Judge Cohen-Wang waggled a finger at me. “Is that a question, Mr. Lassiter?”
“Sorry, Your Honor.”
I decided it was now or never. “Tell the jury, Barry. All this referring of clients you did to Novak Global. Was that before or after you discovered that Global was a scam? A pyramid? A Ponzi scheme?”
The judge sat straighter in her high-backed chair. The jurors stirred, and a murmur went through the gallery. Eddie Novak was a major philanthropist around town, and Novak Global had been the subject of glowing reports in the business section of The Miami Herald. To date, no one had publicly mentioned the possibility that the guy was a junior varsity Bernie Madoff.
“As I said, I relied on Global’s public filings.”
“C’mon Barry, you relied on that obscene one-third commission. You closed your eyes to the truth until Pam told you it was a Ponzi scheme. Maybe she even showed you the numbers. Either way, you must have crapped your drawers.”

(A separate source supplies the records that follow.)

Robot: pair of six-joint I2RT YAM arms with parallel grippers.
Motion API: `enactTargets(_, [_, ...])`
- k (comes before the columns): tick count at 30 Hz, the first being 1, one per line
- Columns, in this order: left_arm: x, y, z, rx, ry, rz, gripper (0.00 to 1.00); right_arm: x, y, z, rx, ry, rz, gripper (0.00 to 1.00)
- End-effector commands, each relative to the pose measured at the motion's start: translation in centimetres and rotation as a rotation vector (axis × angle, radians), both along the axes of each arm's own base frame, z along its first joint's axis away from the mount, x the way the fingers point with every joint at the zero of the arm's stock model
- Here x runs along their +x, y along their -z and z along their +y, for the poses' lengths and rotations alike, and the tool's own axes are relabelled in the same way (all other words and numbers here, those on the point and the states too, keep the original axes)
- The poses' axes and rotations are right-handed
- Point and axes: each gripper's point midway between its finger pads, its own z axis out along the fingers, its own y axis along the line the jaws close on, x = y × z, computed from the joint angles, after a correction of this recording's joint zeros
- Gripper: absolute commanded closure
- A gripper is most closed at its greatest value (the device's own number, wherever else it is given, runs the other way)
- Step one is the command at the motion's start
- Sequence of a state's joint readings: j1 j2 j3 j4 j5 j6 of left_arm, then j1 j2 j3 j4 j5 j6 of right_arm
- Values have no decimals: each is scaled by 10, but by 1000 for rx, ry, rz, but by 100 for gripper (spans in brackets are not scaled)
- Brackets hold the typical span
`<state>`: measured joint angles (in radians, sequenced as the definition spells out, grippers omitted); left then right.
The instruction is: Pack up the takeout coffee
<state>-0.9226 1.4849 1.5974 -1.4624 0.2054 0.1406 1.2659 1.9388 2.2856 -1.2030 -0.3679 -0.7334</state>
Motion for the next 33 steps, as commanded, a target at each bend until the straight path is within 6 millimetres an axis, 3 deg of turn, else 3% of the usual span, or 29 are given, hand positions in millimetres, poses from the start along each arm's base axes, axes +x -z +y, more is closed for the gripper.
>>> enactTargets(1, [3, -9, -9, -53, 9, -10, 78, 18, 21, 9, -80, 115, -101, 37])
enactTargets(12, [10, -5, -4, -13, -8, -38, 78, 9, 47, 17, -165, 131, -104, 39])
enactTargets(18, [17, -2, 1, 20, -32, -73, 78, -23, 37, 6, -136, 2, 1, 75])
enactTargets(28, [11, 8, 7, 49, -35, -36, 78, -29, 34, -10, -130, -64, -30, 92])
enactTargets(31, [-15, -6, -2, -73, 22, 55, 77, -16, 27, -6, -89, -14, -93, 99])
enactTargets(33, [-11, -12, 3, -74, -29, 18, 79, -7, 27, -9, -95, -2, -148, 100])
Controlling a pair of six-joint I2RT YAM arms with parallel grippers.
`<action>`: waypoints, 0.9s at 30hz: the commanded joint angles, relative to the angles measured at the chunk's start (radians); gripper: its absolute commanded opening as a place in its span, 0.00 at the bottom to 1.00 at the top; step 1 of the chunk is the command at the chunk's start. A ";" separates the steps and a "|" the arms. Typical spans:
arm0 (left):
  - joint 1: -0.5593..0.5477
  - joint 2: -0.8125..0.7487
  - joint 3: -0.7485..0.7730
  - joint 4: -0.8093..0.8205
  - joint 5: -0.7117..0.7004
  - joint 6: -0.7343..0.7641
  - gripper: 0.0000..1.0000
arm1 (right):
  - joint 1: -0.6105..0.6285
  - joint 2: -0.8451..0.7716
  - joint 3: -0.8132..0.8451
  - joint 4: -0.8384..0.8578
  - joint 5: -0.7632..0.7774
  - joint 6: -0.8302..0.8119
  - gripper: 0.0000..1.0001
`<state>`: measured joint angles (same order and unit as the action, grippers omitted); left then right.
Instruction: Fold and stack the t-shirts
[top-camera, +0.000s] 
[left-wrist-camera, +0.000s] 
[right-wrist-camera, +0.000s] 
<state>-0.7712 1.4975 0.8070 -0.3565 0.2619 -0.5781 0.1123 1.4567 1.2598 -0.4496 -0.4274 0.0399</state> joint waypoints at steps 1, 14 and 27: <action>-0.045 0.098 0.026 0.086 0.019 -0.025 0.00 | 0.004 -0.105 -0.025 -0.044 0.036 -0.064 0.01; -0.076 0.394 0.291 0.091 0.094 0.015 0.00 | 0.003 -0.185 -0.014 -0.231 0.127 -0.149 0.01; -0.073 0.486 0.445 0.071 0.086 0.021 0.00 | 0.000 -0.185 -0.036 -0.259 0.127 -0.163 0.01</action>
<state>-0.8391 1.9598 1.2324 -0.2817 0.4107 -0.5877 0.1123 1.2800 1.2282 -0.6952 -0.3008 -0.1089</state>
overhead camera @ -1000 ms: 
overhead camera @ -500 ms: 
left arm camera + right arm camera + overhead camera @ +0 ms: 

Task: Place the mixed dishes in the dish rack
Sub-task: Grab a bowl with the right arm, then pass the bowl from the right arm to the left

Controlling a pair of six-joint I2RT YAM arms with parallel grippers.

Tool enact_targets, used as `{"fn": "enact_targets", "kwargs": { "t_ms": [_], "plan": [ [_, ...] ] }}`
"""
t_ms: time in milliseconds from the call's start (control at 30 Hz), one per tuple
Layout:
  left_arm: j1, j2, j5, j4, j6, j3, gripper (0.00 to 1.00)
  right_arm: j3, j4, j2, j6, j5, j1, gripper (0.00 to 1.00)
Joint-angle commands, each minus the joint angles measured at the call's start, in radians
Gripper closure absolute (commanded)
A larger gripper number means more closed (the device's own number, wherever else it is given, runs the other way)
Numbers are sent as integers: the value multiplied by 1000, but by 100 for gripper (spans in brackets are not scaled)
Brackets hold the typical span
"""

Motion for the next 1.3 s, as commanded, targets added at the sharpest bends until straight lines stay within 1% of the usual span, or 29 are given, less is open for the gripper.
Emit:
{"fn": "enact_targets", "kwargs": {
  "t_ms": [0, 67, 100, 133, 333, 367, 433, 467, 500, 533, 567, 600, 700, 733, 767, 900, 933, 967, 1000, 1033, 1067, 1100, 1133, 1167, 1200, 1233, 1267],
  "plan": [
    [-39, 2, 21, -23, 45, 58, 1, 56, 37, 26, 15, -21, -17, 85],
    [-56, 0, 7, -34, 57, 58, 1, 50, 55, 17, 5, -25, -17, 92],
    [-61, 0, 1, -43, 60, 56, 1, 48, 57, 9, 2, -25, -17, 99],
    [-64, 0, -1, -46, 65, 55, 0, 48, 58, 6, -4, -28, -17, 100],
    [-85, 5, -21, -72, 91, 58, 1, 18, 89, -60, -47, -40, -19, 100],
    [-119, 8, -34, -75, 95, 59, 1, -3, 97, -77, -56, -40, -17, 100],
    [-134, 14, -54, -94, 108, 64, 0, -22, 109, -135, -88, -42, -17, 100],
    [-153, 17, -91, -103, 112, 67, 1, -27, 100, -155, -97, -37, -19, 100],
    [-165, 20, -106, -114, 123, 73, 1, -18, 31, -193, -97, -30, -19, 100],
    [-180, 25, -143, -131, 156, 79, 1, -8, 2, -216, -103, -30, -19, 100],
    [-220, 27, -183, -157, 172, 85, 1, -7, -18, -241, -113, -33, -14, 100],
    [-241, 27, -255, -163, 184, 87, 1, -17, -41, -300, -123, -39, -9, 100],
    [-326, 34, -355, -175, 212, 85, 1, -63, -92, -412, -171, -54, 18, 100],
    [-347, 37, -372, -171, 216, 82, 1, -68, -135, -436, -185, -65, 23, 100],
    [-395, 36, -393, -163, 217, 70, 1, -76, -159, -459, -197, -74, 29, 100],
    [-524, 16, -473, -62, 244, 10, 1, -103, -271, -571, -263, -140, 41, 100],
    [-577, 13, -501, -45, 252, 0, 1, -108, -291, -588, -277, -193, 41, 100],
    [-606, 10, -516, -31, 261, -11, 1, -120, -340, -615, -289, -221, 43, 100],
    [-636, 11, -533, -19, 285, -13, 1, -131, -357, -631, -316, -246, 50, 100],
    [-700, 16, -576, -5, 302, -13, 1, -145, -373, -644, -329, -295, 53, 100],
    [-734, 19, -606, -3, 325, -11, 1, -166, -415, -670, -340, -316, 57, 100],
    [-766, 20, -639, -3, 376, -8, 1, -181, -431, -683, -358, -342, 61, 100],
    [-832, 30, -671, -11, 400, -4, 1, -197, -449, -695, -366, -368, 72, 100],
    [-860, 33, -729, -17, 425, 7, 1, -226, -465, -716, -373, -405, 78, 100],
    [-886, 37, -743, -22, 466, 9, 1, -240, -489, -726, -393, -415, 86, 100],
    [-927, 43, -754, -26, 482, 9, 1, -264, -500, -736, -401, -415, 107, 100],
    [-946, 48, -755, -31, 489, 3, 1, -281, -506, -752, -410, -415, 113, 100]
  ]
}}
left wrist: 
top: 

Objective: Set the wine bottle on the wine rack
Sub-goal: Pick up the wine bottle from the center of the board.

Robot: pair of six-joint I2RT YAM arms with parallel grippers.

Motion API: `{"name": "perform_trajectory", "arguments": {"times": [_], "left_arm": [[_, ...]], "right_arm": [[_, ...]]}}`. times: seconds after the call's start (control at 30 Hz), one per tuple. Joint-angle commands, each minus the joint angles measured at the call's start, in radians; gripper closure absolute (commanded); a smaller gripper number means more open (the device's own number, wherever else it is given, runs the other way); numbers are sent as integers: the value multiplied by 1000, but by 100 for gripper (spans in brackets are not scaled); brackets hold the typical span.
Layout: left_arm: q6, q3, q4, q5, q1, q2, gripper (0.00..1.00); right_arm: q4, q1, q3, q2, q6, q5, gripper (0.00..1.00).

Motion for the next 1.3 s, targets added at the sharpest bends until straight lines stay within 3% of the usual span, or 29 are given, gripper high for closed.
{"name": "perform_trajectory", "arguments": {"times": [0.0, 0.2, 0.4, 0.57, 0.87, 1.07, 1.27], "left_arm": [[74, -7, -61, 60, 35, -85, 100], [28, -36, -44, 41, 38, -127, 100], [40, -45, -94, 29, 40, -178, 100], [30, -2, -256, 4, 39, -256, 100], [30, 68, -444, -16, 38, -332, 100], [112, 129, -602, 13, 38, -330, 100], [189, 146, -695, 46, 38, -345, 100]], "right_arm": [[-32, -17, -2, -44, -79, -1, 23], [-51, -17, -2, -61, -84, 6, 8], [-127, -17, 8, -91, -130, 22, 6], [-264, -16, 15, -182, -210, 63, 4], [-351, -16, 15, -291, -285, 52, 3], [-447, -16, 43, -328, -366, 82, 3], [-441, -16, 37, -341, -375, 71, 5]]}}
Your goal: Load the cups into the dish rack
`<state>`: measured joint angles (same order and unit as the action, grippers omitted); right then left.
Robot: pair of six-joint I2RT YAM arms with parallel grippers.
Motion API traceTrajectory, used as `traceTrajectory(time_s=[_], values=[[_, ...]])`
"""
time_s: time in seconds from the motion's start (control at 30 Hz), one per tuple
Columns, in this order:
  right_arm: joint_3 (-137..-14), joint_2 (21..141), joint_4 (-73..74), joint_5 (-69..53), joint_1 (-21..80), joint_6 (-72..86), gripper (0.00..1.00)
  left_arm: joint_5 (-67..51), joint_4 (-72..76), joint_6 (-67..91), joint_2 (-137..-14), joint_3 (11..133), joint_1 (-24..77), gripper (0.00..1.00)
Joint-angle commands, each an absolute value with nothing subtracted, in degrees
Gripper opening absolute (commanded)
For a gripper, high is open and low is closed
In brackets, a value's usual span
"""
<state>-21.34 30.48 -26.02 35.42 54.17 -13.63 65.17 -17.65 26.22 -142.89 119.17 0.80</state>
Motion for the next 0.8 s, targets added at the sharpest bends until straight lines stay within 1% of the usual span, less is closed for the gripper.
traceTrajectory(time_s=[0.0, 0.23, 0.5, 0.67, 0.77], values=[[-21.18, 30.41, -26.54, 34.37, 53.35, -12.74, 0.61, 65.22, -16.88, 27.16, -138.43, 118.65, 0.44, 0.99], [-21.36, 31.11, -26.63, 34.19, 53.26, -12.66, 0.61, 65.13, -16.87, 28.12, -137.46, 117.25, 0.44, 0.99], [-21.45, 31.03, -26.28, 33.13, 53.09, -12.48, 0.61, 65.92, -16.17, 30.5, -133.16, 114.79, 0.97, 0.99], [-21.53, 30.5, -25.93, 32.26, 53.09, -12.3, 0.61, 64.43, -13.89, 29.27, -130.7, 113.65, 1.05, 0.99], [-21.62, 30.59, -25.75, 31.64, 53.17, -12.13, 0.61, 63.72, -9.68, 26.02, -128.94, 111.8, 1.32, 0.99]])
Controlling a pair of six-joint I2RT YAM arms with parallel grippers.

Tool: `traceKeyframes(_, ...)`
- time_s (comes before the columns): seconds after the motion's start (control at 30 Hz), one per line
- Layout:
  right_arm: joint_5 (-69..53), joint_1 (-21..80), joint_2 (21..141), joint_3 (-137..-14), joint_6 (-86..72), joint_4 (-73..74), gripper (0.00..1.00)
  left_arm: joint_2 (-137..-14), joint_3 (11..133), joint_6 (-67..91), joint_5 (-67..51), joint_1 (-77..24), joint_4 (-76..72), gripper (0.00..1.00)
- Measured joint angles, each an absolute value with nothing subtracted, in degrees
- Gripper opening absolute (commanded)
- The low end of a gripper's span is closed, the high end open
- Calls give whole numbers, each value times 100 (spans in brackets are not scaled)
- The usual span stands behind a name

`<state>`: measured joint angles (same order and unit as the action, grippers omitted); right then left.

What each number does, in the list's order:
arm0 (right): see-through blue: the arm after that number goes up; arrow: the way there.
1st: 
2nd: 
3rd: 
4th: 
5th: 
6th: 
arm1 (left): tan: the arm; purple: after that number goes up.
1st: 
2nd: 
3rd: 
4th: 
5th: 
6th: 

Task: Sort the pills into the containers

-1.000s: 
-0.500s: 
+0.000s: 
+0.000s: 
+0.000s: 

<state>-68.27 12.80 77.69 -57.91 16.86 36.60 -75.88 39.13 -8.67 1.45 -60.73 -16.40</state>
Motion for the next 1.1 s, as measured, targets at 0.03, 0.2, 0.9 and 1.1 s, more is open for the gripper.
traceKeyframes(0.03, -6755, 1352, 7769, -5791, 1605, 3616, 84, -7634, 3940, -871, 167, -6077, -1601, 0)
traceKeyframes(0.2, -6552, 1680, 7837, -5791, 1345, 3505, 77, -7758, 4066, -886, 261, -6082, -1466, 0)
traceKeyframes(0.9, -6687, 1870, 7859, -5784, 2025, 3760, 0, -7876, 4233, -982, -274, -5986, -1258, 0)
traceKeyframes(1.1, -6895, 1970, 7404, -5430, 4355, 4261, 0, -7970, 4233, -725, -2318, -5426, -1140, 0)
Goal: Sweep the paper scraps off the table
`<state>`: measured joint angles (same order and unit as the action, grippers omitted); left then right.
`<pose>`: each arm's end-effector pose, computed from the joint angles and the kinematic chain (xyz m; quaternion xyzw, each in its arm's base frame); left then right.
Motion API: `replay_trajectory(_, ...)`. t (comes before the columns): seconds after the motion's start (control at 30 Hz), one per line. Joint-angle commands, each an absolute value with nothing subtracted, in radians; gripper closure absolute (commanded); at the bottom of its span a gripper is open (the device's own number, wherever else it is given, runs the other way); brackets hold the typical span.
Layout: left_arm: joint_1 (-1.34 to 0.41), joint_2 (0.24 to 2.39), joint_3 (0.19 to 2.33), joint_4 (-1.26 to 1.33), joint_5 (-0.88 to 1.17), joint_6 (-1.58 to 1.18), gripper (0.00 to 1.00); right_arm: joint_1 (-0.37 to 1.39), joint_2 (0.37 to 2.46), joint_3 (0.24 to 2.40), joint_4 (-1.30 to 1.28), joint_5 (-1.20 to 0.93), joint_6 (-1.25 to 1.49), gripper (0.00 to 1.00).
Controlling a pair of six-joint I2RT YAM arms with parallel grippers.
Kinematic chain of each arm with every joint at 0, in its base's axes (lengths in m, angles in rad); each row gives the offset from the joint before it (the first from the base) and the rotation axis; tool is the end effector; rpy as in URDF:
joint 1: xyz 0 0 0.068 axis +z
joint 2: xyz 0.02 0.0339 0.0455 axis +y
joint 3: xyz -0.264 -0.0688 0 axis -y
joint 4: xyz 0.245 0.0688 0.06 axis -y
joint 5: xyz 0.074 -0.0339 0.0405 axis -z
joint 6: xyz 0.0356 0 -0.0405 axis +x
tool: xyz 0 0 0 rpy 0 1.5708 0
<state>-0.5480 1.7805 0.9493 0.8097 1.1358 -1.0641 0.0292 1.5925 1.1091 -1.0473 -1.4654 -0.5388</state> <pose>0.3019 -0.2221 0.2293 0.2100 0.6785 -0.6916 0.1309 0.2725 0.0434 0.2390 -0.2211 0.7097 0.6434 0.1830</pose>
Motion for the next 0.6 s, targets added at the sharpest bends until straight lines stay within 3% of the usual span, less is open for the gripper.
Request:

“Mr. Lassiter,” the judge cautioned. “Please refrain from scatological references, and please ask questions without making speeches.”
“Sorry, Your Honor. Barry, did Pam Baylins tell you Novak was running a Ponzi scheme?”
“Objection. Hearsay.” Emilia didn’t seem to have her heart in it.
“Overruled,” the judge said, wanting to hear the answer.
“Pam did.” Barry sighed, took a breath, seemed to think it over, and then the floodgates opened. “Just a few days before she was killed. She’d somehow gotten the real financials. Novak wasn’t trading currencies and wasn’t making investments. None at all. He was just paying off earlier investors with later investors’ money. The books said Novak controlled about a billion in assets when there was barely 75 million that could be gathered when the end would come, as it surely would. And those monies would pretty much go to the lawyers and accountants.”
“Leaving you and Pam with similar problems, isn’t that right Barry? She had Carlos Castillo’s money invested with Novak and you had what, a couple dozen clients along for the ride?”
“Thirty-seven clients, plus $700,000 of my own money, which on the books was supposedly worth $3 million or so, but in reality, in the event of a run on the fund, was worth bupkes, nothing.”
“So why’d you call me that Saturday night about my trust accounts? They seemed to be the least of your problems.”
“I was putting out fires. The Florida Bar had an audit scheduled of your accounts. They would have discovered the discrepancies, and that would have led to Novak Global. I thought we could buy time with just a couple transfers to even the inflow and outflow on your accounts. I wasn’t ready for the axe to fall on Novak Global.”
“Five days earlier, which was the day after she learned that Novak Global was a Ponzi scheme, Pam got Castillo’s money out. But you didn’t take out yours or your clients’ investments. Why is that?”
Samchick slumped in the witness chair. “In this day and age, the news would have spread instantly. There’d have been a run. Global would have gone under in a day. Even if my clients got out some of their money, the trustee in bankruptcy would have filed clawback suits to get it back. I’d have been sued, maybe criminally prosecuted, even though I knew nothing of the fraud until it was too late.”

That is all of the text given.